* _ACTIVITY_
Only the lines containing "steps" belong in the answer; find them in the material below.

= = = =

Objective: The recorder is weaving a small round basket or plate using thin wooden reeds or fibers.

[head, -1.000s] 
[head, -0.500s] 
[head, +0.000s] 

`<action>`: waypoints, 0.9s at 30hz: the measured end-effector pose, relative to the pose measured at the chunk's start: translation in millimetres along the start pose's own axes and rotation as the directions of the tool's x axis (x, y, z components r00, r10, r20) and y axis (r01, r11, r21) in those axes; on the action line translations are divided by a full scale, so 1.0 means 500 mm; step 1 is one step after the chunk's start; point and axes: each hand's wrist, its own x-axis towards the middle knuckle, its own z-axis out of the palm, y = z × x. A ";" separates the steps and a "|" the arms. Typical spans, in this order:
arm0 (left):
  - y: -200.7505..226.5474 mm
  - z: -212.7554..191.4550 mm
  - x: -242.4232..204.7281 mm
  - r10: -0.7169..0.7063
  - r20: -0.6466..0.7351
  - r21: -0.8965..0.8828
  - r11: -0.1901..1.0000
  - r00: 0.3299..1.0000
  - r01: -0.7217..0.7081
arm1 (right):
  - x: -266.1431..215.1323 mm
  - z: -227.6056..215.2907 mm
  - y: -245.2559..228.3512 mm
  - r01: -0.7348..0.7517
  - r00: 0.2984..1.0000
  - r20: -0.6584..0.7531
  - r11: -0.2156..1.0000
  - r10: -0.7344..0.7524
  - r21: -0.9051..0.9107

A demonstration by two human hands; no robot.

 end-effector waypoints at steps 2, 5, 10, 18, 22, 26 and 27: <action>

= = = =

* _ANSWER_
`<action>`: waypoints, 0.9s at 30hz: the measured end-effector pose, relative to the pose measured at the chunk's start: translation in millimetres along the start pose's own axes and rotation as the directions of the tool's x axis (x, y, z components r00, r10, r20) and y axis (r01, r11, r21) in those axes; on the action line translations are divided by a full scale, so 1.0 means 500 mm; step 1 is one step after the chunk's start; point and axes: each hand's wrist, its own x-axis towards the middle knuckle, its own z-axis out of the palm, y = z × x. A ";" separates the steps and a "|" the arms. Typical spans, in this order:
 end-effector waypoints at steps 2, 5, 10, 18, 22, 26 and 27: <action>

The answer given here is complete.